DATA SECTION ->
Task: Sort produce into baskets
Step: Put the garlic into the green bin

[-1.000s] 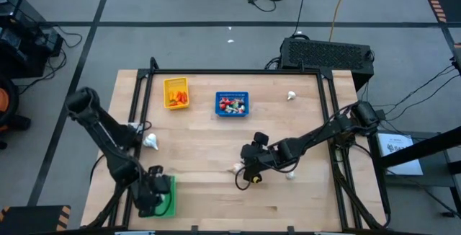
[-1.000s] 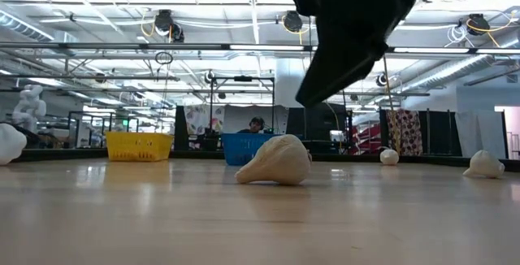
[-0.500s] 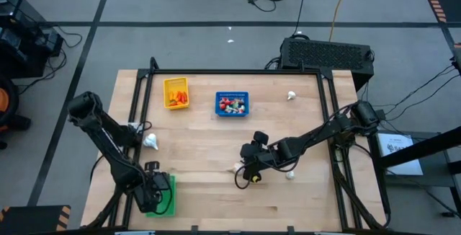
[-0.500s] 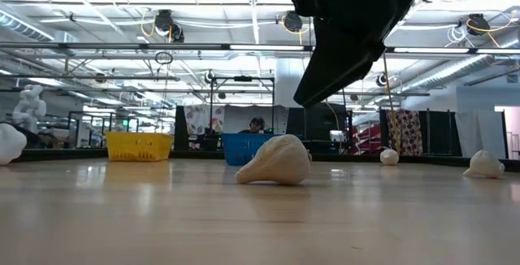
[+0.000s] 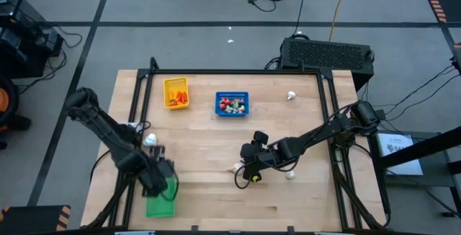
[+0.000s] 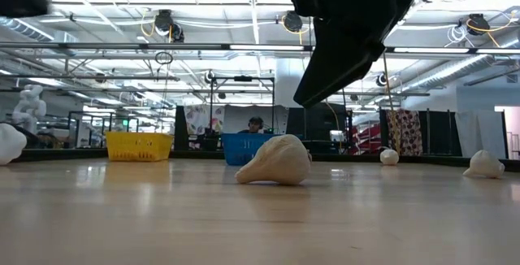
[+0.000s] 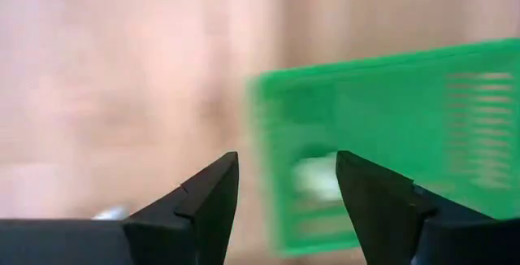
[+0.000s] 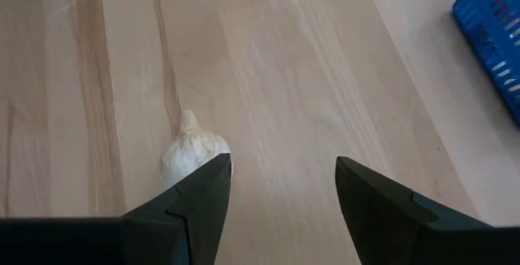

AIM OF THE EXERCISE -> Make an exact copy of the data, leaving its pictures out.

ANSWER SECTION ->
Task: Sort produce into baskets
Step: Put the garlic into the green bin

[-1.000s] 
[-1.000s] 
[-0.500s] 
[-0.500s] 
[+0.000s] 
[+0.000s] 
[+0.000s] 
[+0.000s] 

Nothing else is part of this exercise.